Blog Archive

Wednesday, November 4, 2009

Introduction To 8086 Assembly Language For Beginners Part 1

Hello Folks!
All of you eager to know about this mostly misunderstood programming language, are
welcome here.

First of all, for those of you who had never been in computer era, i suggest to read
this whole article, not to escape any single paragraph.

Assembly language is a programming language that is used for creating programs for
computer.But there is a big difference between other programming languages like c++,c,java,C#,
Assembly language is low level programming language these languages are
High level language.
So the question appears that what is high level and low level languages does mean.

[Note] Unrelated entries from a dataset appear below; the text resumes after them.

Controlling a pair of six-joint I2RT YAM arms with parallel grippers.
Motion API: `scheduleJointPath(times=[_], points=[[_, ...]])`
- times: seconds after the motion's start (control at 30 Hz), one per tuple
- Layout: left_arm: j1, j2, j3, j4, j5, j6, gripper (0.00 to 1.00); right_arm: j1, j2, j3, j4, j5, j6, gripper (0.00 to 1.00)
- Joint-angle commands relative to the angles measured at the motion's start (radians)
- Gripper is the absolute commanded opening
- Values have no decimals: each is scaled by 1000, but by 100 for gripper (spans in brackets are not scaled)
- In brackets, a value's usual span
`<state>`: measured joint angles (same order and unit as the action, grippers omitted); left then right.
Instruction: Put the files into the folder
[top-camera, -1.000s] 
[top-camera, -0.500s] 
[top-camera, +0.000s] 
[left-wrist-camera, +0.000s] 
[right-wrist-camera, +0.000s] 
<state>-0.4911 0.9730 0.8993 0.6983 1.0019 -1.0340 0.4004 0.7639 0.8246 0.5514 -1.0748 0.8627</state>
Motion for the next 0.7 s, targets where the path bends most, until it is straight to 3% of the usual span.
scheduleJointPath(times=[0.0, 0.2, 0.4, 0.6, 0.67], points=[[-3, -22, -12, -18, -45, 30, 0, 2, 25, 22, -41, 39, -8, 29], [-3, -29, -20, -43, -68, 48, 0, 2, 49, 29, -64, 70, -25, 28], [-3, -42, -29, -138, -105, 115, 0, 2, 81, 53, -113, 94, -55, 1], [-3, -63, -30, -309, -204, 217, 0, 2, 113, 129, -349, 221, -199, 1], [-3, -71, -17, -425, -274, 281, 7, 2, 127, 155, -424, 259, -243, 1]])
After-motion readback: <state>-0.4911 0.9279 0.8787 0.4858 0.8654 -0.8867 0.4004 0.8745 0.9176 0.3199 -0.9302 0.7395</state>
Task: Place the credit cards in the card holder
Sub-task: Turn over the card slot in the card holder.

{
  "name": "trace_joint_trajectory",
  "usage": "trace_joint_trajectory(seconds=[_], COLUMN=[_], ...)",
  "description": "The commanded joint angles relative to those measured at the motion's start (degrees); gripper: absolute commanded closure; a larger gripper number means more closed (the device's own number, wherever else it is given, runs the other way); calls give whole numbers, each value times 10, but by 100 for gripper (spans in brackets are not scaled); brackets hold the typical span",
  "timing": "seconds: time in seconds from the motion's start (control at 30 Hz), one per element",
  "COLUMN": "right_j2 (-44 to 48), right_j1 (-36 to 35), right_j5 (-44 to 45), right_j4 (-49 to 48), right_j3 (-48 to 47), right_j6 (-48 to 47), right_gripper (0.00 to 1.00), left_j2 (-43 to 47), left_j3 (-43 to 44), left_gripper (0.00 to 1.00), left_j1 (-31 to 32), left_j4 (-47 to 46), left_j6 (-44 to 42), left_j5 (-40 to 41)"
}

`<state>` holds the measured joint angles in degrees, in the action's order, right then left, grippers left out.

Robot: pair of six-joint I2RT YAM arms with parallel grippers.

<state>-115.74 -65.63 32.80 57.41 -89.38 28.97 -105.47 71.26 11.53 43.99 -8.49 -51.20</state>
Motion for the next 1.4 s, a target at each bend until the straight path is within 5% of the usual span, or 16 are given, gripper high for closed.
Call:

In computer science, a low-level programming language is a language that provides
little or no abstraction from a computer's instruction set architecture. The word
"low" refers to the small or nonexistent amount of abstraction between the language
and machine language; because of this, low-level languages are sometimes described
as being "close to the hardware."

In computing, a high-level programming language is a programming language with
strong abstraction from the details of the computer. In comparison to low-level
programming languages, it may use natural language elements, be easier to use, or be
more portable across platforms. Such languages hide the details of CPU operations
such as memory access models and management of scope.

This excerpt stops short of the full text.